» **TASK TO COMPLETE**: When you transcribe the records that follow, reproduce each line exactly as given.

» **DATA EXCERPTS**:
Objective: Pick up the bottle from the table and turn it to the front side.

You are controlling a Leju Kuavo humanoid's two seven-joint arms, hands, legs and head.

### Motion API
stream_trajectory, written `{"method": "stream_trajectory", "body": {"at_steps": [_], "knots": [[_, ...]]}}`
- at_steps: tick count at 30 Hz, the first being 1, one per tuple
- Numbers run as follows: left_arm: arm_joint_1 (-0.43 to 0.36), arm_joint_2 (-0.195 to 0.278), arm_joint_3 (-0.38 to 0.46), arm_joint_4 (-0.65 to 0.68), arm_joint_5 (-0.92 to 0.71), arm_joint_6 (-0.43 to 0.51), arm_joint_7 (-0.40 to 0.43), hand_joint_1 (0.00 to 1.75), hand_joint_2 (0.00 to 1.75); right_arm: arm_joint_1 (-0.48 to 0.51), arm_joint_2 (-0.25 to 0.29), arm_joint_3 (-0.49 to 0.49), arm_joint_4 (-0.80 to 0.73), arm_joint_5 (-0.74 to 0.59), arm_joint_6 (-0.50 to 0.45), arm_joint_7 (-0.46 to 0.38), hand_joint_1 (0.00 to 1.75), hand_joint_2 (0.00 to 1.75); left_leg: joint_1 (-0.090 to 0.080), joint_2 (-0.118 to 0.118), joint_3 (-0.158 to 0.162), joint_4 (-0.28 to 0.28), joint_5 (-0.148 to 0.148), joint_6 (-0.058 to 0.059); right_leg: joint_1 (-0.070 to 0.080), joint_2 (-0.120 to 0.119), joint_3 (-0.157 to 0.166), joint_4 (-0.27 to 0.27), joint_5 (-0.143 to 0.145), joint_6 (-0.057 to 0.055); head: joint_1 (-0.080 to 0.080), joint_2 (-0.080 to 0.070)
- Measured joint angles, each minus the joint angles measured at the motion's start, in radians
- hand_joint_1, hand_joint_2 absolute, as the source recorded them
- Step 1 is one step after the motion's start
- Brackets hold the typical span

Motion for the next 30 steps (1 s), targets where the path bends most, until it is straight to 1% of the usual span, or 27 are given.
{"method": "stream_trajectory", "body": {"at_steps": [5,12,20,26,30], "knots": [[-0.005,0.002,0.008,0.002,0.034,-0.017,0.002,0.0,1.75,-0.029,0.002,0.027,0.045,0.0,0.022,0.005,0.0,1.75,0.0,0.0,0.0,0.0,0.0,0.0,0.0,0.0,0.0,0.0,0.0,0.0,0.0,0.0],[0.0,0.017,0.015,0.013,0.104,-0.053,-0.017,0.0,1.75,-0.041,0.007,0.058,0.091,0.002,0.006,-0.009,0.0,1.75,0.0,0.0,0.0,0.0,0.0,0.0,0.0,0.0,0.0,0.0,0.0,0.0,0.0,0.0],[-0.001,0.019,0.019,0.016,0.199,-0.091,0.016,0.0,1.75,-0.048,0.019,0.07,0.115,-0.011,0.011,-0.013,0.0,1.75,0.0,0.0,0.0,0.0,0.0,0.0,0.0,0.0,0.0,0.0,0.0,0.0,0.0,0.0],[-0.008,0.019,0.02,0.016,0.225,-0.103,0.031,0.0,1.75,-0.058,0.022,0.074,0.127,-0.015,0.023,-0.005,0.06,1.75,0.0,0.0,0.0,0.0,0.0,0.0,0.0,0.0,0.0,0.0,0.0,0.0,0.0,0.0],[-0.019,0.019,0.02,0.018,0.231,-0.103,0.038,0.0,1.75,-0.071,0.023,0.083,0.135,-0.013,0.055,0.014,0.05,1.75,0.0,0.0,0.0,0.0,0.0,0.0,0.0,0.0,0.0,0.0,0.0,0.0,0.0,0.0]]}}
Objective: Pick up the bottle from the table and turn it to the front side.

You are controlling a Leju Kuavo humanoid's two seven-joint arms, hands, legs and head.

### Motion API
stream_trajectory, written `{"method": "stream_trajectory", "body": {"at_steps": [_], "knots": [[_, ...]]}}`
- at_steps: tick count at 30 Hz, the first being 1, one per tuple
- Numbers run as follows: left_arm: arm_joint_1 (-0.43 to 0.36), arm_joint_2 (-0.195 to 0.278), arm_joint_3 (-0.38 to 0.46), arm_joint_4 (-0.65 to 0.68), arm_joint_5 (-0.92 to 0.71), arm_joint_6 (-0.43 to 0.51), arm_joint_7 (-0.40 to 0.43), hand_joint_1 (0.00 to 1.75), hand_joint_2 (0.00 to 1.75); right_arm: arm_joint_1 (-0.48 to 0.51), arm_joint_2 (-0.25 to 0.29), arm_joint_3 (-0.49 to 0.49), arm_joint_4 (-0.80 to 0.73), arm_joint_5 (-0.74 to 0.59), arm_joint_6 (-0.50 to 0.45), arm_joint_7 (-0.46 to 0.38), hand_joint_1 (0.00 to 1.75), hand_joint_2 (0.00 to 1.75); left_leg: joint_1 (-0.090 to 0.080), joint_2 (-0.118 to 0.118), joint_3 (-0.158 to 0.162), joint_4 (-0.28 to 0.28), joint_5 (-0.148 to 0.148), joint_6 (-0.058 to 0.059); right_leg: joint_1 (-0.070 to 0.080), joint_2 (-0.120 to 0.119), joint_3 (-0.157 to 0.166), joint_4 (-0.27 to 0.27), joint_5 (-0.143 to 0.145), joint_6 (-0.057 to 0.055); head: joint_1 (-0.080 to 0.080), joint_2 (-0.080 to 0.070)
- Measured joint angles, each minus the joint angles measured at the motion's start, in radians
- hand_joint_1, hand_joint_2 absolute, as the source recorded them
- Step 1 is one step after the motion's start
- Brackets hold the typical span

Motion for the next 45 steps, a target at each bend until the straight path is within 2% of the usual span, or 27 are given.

» **WRITTEN SOLUTION**:
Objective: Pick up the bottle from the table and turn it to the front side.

You are controlling a Leju Kuavo humanoid's two seven-joint arms, hands, legs and head.

### Motion API
stream_trajectory, written `{"method": "stream_trajectory", "body": {"at_steps": [_], "knots": [[_, ...]]}}`
- at_steps: tick count at 30 Hz, the first being 1, one per tuple
- Numbers run as follows: left_arm: arm_joint_1 (-0.43 to 0.36), arm_joint_2 (-0.195 to 0.278), arm_joint_3 (-0.38 to 0.46), arm_joint_4 (-0.65 to 0.68), arm_joint_5 (-0.92 to 0.71), arm_joint_6 (-0.43 to 0.51), arm_joint_7 (-0.40 to 0.43), hand_joint_1 (0.00 to 1.75), hand_joint_2 (0.00 to 1.75); right_arm: arm_joint_1 (-0.48 to 0.51), arm_joint_2 (-0.25 to 0.29), arm_joint_3 (-0.49 to 0.49), arm_joint_4 (-0.80 to 0.73), arm_joint_5 (-0.74 to 0.59), arm_joint_6 (-0.50 to 0.45), arm_joint_7 (-0.46 to 0.38), hand_joint_1 (0.00 to 1.75), hand_joint_2 (0.00 to 1.75); left_leg: joint_1 (-0.090 to 0.080), joint_2 (-0.118 to 0.118), joint_3 (-0.158 to 0.162), joint_4 (-0.28 to 0.28), joint_5 (-0.148 to 0.148), joint_6 (-0.058 to 0.059); right_leg: joint_1 (-0.070 to 0.080), joint_2 (-0.120 to 0.119), joint_3 (-0.157 to 0.166), joint_4 (-0.27 to 0.27), joint_5 (-0.143 to 0.145), joint_6 (-0.057 to 0.055); head: joint_1 (-0.080 to 0.080), joint_2 (-0.080 to 0.070)
- Measured joint angles, each minus the joint angles measured at the motion's start, in radians
- hand_joint_1, hand_joint_2 absolute, as the source recorded them
- Step 1 is one step after the motion's start
- Brackets hold the typical span

Motion for the next 30 steps (1 s), targets where the path bends most, until it is straight to 1% of the usual span, or 27 are given.
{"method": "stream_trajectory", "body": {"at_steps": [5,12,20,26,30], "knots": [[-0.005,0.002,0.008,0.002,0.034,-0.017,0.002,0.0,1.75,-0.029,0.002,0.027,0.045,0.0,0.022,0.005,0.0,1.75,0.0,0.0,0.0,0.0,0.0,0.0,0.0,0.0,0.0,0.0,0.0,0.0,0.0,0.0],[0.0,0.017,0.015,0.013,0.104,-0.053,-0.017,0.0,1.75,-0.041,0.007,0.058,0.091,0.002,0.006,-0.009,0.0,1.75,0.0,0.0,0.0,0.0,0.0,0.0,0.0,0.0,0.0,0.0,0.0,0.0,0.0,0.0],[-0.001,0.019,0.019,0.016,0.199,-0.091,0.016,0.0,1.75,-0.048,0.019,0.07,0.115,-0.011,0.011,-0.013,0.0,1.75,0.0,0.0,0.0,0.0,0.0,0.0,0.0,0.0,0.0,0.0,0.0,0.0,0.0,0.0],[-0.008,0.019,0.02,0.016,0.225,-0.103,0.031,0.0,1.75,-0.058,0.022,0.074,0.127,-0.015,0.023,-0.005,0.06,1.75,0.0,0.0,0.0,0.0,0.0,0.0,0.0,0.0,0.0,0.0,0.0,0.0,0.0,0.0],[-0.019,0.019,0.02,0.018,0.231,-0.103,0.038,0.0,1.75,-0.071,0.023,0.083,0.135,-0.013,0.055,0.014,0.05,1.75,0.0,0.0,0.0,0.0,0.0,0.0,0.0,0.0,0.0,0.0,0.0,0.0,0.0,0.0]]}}
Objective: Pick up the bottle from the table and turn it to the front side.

You are controlling a Leju Kuavo humanoid's two seven-joint arms, hands, legs and head.

### Motion API
stream_trajectory, written `{"method": "stream_trajectory", "body": {"at_steps": [_], "knots": [[_, ...]]}}`
- at_steps: tick count at 30 Hz, the first being 1, one per tuple
- Numbers run as follows: left_arm: arm_joint_1 (-0.43 to 0.36), arm_joint_2 (-0.195 to 0.278), arm_joint_3 (-0.38 to 0.46), arm_joint_4 (-0.65 to 0.68), arm_joint_5 (-0.92 to 0.71), arm_joint_6 (-0.43 to 0.51), arm_joint_7 (-0.40 to 0.43), hand_joint_1 (0.00 to 1.75), hand_joint_2 (0.00 to 1.75); right_arm: arm_joint_1 (-0.48 to 0.51), arm_joint_2 (-0.25 to 0.29), arm_joint_3 (-0.49 to 0.49), arm_joint_4 (-0.80 to 0.73), arm_joint_5 (-0.74 to 0.59), arm_joint_6 (-0.50 to 0.45), arm_joint_7 (-0.46 to 0.38), hand_joint_1 (0.00 to 1.75), hand_joint_2 (0.00 to 1.75); left_leg: joint_1 (-0.090 to 0.080), joint_2 (-0.118 to 0.118), joint_3 (-0.158 to 0.162), joint_4 (-0.28 to 0.28), joint_5 (-0.148 to 0.148), joint_6 (-0.058 to 0.059); right_leg: joint_1 (-0.070 to 0.080), joint_2 (-0.120 to 0.119), joint_3 (-0.157 to 0.166), joint_4 (-0.27 to 0.27), joint_5 (-0.143 to 0.145), joint_6 (-0.057 to 0.055); head: joint_1 (-0.080 to 0.080), joint_2 (-0.080 to 0.070)
- Measured joint angles, each minus the joint angles measured at the motion's start, in radians
- hand_joint_1, hand_joint_2 absolute, as the source recorded them
- Step 1 is one step after the motion's start
- Brackets hold the typical span

Motion for the next 45 steps, a target at each bend until the straight path is within 2% of the usual span, or 27 are given.

This finishes the output.